No one, for example, could ever have stepped in as Bear Bryant’s immediate successor at the University of Alabama and succeeded. That person was former Alabama receiver Ray Perkins who in his four years, won 32 games, lost 15 and tied one. He was followed by Bill Curry who went 26-10 in his three years. Gene Stallings was next and posted a 62-25 record that included a national championship over seven years before he retired.

Then came in rapid succession five coaches over the next nine years who combined to record a composite losing record of 51-55 before Nick Saban came along in 2007 to pull the program from the ashes.

No one in his right mind should wish to follow Jindal. It is not because of Jindal’s success as governor; just the opposite. When he walks out of the Governor’s Mansion for the final time, Jindal will leave this state in such a financial and functional mess that no one can succeed in righting the ship in a single term—and that may be all the patience Louisiana’s citizens will have for the new governor. Bottom line, voters are weary of seven years of budget cuts and depleted services. Ask anyone waiting and DMV to renew their driver’s license.

The electorate, at least those who pay attention to what’s going on, are bone tired of a governor who is never in the state but instead is flitting all over the country trying to pad his curriculum vitae for a run at the Republican nomination for president.

They are jaded at the hypocrisy of a first-term Gov. Jindal who kept popping up in Protestant churches (he’s Catholic) to pander the Baptists, Methodists and Pentecostals when he was facing re-election compared to a second-term and term-limited Gov. Jindal who has not shown his face in a single Protestant church anywhere in the state.

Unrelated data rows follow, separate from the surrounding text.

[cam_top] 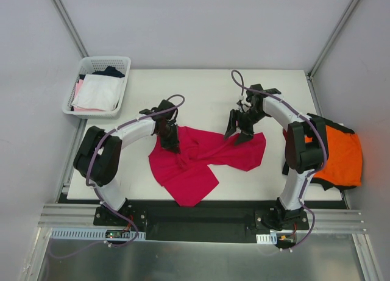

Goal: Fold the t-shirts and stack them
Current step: Flatten the tshirt out

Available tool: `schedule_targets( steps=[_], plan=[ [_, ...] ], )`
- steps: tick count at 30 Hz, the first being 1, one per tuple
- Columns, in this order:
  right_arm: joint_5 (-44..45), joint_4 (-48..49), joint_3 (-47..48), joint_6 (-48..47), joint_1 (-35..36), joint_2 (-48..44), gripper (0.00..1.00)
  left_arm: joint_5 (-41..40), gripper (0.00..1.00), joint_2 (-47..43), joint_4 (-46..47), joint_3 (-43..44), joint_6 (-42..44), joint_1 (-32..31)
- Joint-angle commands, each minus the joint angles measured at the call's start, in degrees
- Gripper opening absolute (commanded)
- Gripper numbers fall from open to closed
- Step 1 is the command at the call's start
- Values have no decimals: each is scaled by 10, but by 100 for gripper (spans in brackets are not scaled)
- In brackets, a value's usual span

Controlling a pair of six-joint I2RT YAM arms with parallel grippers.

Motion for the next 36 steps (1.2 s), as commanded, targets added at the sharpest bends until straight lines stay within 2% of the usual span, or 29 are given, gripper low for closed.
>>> schedule_targets(
  steps=[1,5,9,17,21,25,36],
  plan=[
    [4,-14,20,-2,-1,-3,61,-15,5,-31,-5,17,12,-7],
    [2,-7,24,1,1,9,61,-52,6,-66,-41,43,14,-6],
    [3,-2,30,5,6,24,61,-98,15,-85,-85,100,14,7],
    [2,-13,65,0,16,48,61,-134,16,-82,-111,190,7,88],
    [0,-28,88,-12,17,57,61,-132,16,-63,-117,217,15,101],
    [-17,-27,99,-8,22,70,61,-88,17,-56,-117,197,12,100],
    [-53,-13,249,17,104,186,62,-17,18,-72,-71,66,7,93]
  ],
)
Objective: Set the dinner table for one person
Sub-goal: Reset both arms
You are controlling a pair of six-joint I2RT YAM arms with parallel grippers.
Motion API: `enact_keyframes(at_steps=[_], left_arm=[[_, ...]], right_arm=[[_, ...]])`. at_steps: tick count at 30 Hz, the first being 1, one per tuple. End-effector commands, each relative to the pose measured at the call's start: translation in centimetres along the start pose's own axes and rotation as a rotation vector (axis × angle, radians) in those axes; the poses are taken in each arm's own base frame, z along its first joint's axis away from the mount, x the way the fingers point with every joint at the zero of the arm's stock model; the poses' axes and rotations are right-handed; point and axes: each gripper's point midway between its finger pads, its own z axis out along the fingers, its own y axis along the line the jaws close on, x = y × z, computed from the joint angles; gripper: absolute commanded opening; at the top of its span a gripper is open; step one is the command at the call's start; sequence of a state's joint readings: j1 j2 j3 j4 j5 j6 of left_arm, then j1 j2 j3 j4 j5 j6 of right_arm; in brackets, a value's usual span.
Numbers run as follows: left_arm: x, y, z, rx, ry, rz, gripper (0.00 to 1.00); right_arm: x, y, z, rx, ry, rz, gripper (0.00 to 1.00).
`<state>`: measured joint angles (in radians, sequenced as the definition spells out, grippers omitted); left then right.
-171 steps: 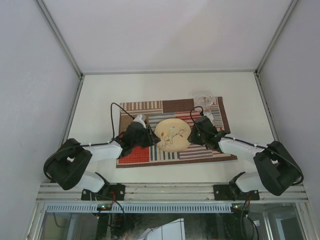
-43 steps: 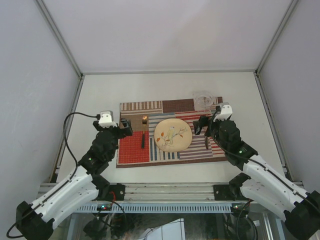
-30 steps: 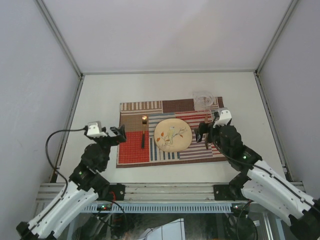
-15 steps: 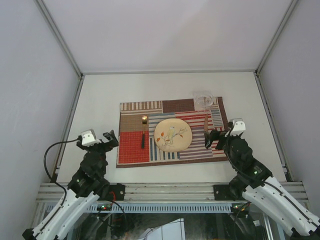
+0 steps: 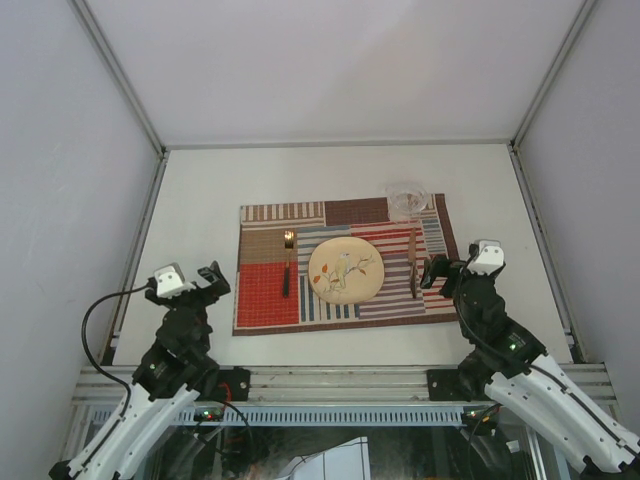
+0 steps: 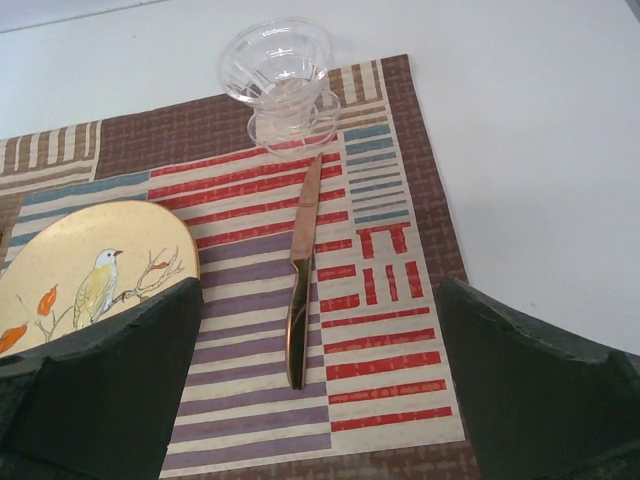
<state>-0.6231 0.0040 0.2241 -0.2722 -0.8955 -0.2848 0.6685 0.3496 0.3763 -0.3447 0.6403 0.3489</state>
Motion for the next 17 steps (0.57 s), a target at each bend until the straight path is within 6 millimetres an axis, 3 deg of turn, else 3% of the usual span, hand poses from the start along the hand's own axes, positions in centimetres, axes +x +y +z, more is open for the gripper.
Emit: enact_keyframes(at_steps=[1, 13, 17], left_arm=[[-0.4, 0.1, -0.1, 0.013, -0.04, -0.006, 1.0], [0.4, -0.9, 0.2, 0.04, 0.008, 0.028, 1.0], [0.4, -0.8, 0.2, 0.035, 0.007, 0.028, 1.0]], right_arm=[[-0.8, 0.0, 0.0, 0.013, -0.023, 0.012, 1.0], [-1.1, -2.8, -0.3, 0.19, -0.054, 0.073, 1.0], [-1.1, -2.6, -0.1, 0.198, -0.053, 0.049, 1.0]])
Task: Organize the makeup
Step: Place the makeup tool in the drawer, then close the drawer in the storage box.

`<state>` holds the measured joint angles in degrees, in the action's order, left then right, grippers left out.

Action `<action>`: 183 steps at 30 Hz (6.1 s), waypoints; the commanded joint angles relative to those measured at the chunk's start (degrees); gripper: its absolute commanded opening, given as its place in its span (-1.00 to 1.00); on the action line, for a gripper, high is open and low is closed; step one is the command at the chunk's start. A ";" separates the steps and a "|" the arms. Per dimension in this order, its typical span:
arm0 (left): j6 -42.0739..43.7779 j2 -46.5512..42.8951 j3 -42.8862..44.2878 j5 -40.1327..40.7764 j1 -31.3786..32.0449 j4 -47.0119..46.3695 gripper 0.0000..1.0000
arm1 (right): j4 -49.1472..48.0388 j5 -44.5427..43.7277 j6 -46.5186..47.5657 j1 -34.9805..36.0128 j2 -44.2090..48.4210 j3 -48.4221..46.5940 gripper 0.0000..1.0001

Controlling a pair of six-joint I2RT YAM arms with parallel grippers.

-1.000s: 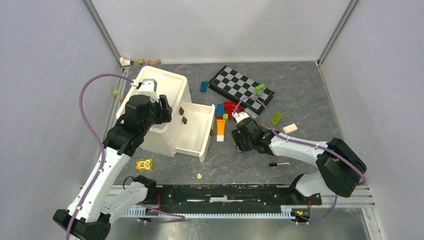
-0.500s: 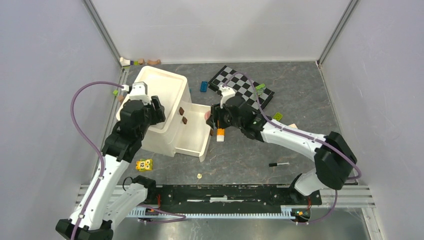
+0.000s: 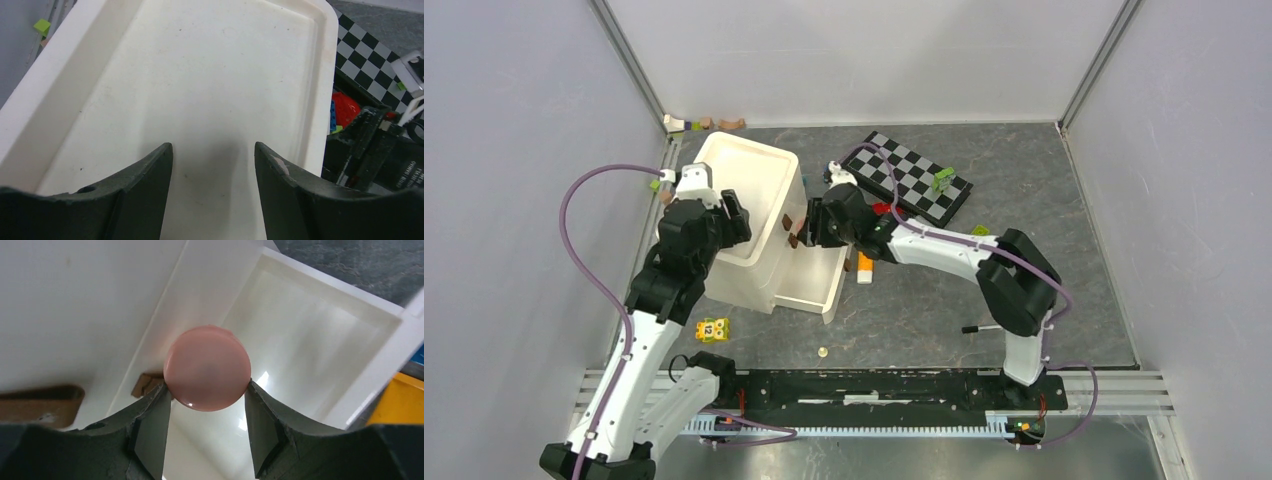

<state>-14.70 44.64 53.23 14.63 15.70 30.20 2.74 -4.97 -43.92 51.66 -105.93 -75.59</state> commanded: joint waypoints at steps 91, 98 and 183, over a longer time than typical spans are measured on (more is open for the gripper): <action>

Some, though admittedly not all, are unhappy with the manner in which he has consistently rejected federal Medicaid expansion and $80 million in federal grants for broadband internet and $300 million for a high-speed rail line between Baton Rouge and New Orleans—money state taxpayers have already paid into the system and now have to chance to recoup that money. (It’s sort of like refusing your federal tax refund because you feel it’s not free money. Well, no, it’s not free money but it is money you’ve already paid it in and now you have a chance to get some of it back.)

And there are those who are not at all pleased with the salaries paid Jindal appointees (not to mention raises they’ve received while rank and file employees have gone five years without raises). The administration has been free and loose with salaries paid top unclassified employees in every state agency, from Division of Administration on down. Those salaries are a huge drain on the state retirement systems. That’s one of the reasons there was so much controversy over Jindal’s attempted backdoor amendment to an obscure Senate bill that would have given State Police Superintendent Mike Edmonson an annual retirement increase of $55,000—more than many full time state employees make.

With that in mind, we have what we feel would be a meaningful proposal for some enterprising gubernatorial candidate. It’s an idea that we feel has considerable merit and one we feel would resonate with voters.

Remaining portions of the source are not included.